### Goal of the exercise:
Copy out the data line by line exactly, from its start to the line bearing "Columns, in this", inclusive.

### Dataset content:
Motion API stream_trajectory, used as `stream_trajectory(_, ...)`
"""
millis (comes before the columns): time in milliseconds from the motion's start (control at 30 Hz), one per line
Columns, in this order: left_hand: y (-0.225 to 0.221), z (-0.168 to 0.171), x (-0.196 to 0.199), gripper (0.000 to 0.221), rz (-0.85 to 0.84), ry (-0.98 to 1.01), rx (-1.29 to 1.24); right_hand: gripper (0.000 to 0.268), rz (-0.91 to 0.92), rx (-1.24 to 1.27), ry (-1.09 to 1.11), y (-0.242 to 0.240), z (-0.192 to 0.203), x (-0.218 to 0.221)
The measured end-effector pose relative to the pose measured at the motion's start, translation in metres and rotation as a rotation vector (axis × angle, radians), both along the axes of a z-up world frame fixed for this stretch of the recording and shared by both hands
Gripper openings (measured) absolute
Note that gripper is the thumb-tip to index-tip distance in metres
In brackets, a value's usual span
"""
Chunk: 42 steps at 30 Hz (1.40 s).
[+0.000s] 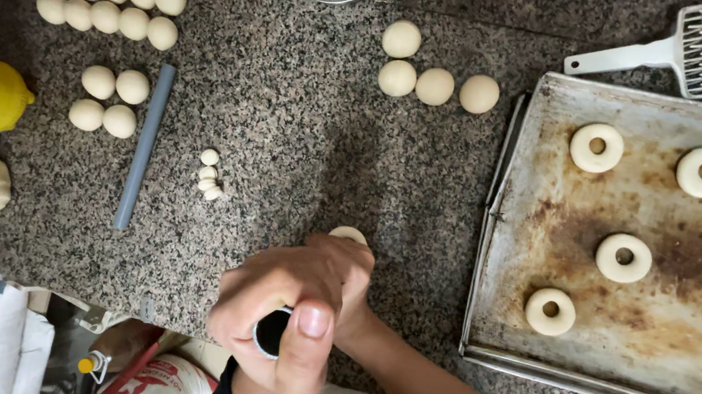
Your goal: The person flattens small balls of dough with a grey pipe, then uses the end of the pipe to punch a hole in the center of each flattened piece, and places the resulting rings onto a baking tray.
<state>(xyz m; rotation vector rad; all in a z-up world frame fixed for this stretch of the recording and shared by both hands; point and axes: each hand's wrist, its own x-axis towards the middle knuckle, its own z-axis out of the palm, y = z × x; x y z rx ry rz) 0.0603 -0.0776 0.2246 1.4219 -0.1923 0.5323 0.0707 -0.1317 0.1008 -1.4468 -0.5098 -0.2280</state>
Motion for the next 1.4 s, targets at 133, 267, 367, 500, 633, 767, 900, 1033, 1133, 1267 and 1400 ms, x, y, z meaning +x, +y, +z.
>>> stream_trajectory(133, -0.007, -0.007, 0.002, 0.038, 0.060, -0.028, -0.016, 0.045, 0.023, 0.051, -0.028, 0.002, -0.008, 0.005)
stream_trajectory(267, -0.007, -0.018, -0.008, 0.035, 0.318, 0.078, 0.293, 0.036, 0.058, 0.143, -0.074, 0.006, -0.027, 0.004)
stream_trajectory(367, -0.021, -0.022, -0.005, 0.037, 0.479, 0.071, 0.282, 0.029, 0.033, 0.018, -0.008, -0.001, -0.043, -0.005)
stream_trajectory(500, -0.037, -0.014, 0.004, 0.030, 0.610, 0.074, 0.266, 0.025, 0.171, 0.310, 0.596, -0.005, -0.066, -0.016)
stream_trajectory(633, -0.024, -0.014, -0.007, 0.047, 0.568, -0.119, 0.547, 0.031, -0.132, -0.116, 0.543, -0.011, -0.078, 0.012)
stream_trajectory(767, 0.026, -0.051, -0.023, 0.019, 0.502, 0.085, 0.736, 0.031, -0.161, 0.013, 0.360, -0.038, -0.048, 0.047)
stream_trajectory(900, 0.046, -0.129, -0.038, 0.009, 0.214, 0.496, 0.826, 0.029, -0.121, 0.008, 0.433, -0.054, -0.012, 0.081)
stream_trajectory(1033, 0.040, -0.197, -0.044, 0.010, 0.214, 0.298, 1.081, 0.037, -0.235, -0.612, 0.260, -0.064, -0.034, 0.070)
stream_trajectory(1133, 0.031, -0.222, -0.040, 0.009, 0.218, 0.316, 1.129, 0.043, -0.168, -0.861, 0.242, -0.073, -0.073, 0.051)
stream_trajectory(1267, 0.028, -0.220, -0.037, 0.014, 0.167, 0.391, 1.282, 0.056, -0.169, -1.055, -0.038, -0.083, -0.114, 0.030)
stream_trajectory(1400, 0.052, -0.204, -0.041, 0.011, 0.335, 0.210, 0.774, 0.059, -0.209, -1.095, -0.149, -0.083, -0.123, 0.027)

### Exercise solution:
Motion API stream_trajectory, used as `stream_trajectory(_, ...)`
"""
millis (comes before the columns): time in milliseconds from the motion's start (control at 30 Hz), one per line
Columns, in this order: left_hand: y (-0.225 to 0.221), z (-0.168 to 0.171), x (-0.196 to 0.199), gripper (0.000 to 0.221), rz (-0.85 to 0.84), ry (-0.98 to 1.01), rx (-1.29 to 1.24); right_hand: gripper (0.000 to 0.268), rz (-0.91 to 0.92), rx (-1.24 to 1.27), ry (-1.09 to 1.11), y (-0.242 to 0.240), z (-0.192 to 0.203), x (-0.218 to 0.221)

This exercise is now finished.